DESCRIPTION OF THE TASK:
Only one span of the listing below is wanted: the lines from the one with "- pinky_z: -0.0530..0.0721" through the one with "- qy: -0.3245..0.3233", reproduced exactly, both ends kept.

DATA SHOWN:
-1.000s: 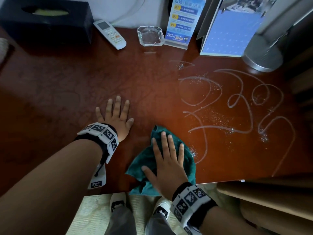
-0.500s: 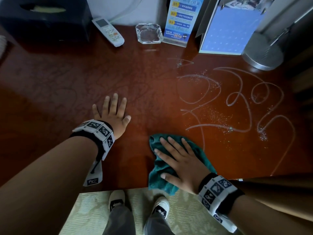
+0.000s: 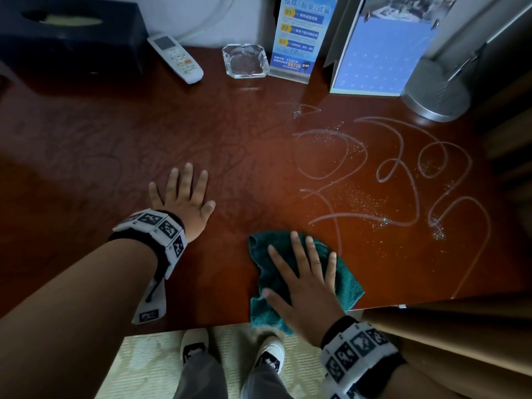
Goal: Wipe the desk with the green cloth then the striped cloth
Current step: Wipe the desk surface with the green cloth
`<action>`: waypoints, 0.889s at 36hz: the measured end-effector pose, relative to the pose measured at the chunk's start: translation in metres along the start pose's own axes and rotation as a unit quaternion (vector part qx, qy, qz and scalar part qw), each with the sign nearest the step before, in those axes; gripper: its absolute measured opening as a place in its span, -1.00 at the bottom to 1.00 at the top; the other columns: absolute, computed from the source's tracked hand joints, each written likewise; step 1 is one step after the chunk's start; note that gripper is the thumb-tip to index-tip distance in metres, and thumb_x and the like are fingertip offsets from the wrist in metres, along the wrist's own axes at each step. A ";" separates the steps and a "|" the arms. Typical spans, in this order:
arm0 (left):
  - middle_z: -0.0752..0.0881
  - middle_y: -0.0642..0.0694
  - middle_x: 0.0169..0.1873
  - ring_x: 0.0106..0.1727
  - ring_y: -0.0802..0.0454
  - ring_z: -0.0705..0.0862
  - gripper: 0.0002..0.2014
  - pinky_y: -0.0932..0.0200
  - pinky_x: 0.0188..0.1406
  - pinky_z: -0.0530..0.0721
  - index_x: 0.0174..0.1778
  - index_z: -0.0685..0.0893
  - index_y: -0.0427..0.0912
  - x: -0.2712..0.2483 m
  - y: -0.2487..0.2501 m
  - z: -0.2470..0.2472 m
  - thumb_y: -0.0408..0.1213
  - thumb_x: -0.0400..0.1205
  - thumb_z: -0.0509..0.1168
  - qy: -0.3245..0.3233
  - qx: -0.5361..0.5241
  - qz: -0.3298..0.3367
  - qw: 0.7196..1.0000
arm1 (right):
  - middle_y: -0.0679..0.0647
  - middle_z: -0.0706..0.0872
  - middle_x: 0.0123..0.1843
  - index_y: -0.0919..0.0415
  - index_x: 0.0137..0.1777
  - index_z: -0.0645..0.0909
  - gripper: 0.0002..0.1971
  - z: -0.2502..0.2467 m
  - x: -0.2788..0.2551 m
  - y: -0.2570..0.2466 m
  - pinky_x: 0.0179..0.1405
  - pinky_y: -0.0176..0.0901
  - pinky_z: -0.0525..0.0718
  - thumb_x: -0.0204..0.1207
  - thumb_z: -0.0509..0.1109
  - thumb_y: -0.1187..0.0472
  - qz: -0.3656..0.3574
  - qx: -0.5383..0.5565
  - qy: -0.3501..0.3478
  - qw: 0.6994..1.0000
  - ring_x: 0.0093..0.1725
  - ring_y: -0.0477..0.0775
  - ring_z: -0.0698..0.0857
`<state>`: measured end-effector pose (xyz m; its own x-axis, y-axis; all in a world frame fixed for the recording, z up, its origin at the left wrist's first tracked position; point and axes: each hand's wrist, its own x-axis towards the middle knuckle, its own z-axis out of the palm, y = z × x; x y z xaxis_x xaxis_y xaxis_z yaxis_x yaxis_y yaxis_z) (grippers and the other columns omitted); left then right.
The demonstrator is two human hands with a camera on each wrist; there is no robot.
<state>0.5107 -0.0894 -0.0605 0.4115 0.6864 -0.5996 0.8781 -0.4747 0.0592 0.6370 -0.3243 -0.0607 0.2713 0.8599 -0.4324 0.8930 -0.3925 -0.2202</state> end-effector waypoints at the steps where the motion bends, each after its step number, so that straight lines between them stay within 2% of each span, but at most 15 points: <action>1: -0.59 0.00 0.52 0.57 -0.07 -0.52 -0.42 -0.32 0.52 -0.37 0.55 -0.51 0.10 0.000 0.000 0.000 0.12 0.72 -0.35 0.001 0.001 -0.002 1.000 | -0.07 -0.51 0.65 -0.44 0.55 -0.41 -0.32 0.004 0.001 0.001 0.43 0.34 -0.57 0.44 -0.37 -0.50 0.000 -0.002 0.008 1.000 0.58 0.03 -0.55; 4: -0.59 0.01 0.52 0.58 -0.07 -0.51 -0.42 -0.31 0.52 -0.37 0.55 -0.51 0.10 0.000 0.001 0.000 0.12 0.72 -0.35 0.005 -0.002 -0.004 1.000 | -0.04 -0.31 0.71 -0.41 0.61 -0.26 -0.32 0.006 0.003 0.006 0.46 0.40 -0.43 0.49 -0.28 -0.50 -0.005 -0.013 0.017 1.000 0.65 0.06 -0.38; 8: -0.53 0.01 0.56 0.60 -0.06 -0.46 -0.42 -0.31 0.55 -0.33 0.58 -0.47 0.10 -0.002 0.002 -0.001 0.13 0.72 -0.34 0.015 0.001 -0.012 1.000 | -0.14 -0.43 0.67 -0.49 0.56 -0.30 -0.33 -0.006 0.012 0.027 0.45 0.38 -0.49 0.43 -0.32 -0.55 -0.065 -0.021 0.007 0.998 0.59 -0.05 -0.52; 10: -0.43 0.01 0.60 0.63 -0.08 -0.38 -0.41 -0.32 0.57 -0.25 0.61 -0.39 0.09 -0.001 0.002 -0.007 0.14 0.71 -0.31 0.013 0.022 -0.020 0.999 | -0.15 -0.48 0.65 -0.52 0.54 -0.32 -0.34 -0.016 0.019 0.039 0.44 0.36 -0.53 0.44 -0.28 -0.54 -0.091 -0.039 -0.014 0.995 0.56 -0.07 -0.58; 12: -0.21 -0.01 0.65 0.65 -0.10 -0.19 -0.44 -0.34 0.57 -0.18 0.64 -0.18 0.10 -0.001 0.005 -0.018 0.12 0.72 -0.26 0.024 0.040 -0.025 0.999 | -0.20 -0.60 0.58 -0.55 0.48 -0.40 -0.37 -0.026 0.026 0.049 0.43 0.33 -0.60 0.48 -0.20 -0.49 -0.109 -0.060 -0.054 0.991 0.51 -0.08 -0.65; 14: 0.12 -0.05 0.55 0.58 -0.13 0.05 -0.55 -0.36 0.55 -0.10 0.53 0.17 0.07 0.000 0.012 -0.031 0.06 0.72 -0.19 0.063 0.047 -0.025 0.997 | -0.25 -0.66 0.53 -0.56 0.45 -0.42 -0.37 -0.033 0.032 0.054 0.42 0.33 -0.61 0.50 -0.13 -0.47 -0.125 -0.070 -0.072 0.987 0.49 -0.08 -0.68; 16: 0.23 -0.09 0.43 0.52 -0.15 0.14 -0.59 -0.36 0.55 -0.05 0.43 0.30 -0.01 0.003 0.020 -0.042 0.03 0.72 -0.14 0.094 0.058 -0.030 0.993 | -0.26 -0.66 0.52 -0.56 0.45 -0.41 -0.37 -0.037 0.038 0.057 0.41 0.33 -0.62 0.50 -0.12 -0.47 -0.130 -0.070 -0.075 0.986 0.49 -0.09 -0.68; 18: 0.15 -0.10 0.50 0.56 -0.14 0.07 -0.57 -0.36 0.55 -0.06 0.48 0.26 -0.05 0.008 0.031 -0.048 0.02 0.73 -0.12 0.102 0.057 -0.038 0.992 | -0.24 -0.64 0.54 -0.55 0.46 -0.40 -0.37 -0.037 0.041 0.058 0.40 0.33 -0.64 0.52 -0.10 -0.46 -0.128 -0.064 -0.073 0.987 0.48 -0.10 -0.69; 20: 0.00 -0.11 0.60 0.63 -0.12 -0.09 -0.53 -0.37 0.56 -0.13 0.55 0.18 -0.05 0.013 0.043 -0.050 0.02 0.74 -0.13 0.102 0.038 -0.034 0.993 | -0.21 -0.62 0.56 -0.53 0.48 -0.39 -0.36 -0.037 0.043 0.058 0.38 0.32 -0.66 0.54 -0.09 -0.45 -0.131 -0.064 -0.072 0.987 0.48 -0.09 -0.69; 24: -0.29 -0.04 0.65 0.64 -0.07 -0.33 -0.45 -0.38 0.56 -0.19 0.66 -0.12 -0.01 0.024 0.069 -0.049 0.04 0.75 -0.20 0.099 0.034 -0.003 0.995 | -0.19 -0.60 0.57 -0.49 0.51 -0.37 -0.35 -0.039 0.046 0.061 0.34 0.31 -0.71 0.55 -0.08 -0.43 -0.148 -0.059 -0.071 0.985 0.49 -0.09 -0.67; 27: -0.40 -0.02 0.62 0.62 -0.06 -0.41 -0.42 -0.36 0.56 -0.24 0.65 -0.28 0.01 0.031 0.083 -0.051 0.05 0.75 -0.23 0.082 0.031 0.014 0.996 | -0.18 -0.60 0.58 -0.47 0.53 -0.36 -0.30 -0.039 0.051 0.064 0.34 0.31 -0.70 0.54 -0.03 -0.44 -0.160 -0.061 -0.061 0.983 0.51 -0.08 -0.65; 32: -0.49 -0.03 0.58 0.60 -0.07 -0.47 -0.41 -0.34 0.56 -0.27 0.62 -0.38 0.06 0.046 0.090 -0.054 0.08 0.74 -0.27 0.045 0.031 0.032 0.998 | -0.26 -0.66 0.53 -0.44 0.58 -0.31 -0.27 -0.041 0.059 0.066 0.34 0.33 -0.69 0.53 0.01 -0.45 -0.165 -0.062 -0.062 0.982 0.51 -0.08 -0.66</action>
<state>0.6221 -0.0708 -0.0400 0.4891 0.6989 -0.5218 0.8339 -0.5501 0.0448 0.7267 -0.2859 -0.0651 -0.0786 0.8844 -0.4601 0.9641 -0.0501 -0.2608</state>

ANSWER TO THE PROBLEM:
  - pinky_z: -0.0530..0.0721
  - index_x: 0.0174..0.1778
  - index_z: -0.0685..0.0893
  - index_y: -0.0427..0.0912
  - x: -0.2712..0.2483 m
  - y: -0.2487..0.2501 m
  - z: -0.2470..0.2472 m
  - thumb_y: -0.0408..0.1213
  - thumb_x: -0.0400..0.1205
  - thumb_z: -0.0509..0.1168
  - qy: -0.3245..0.3233

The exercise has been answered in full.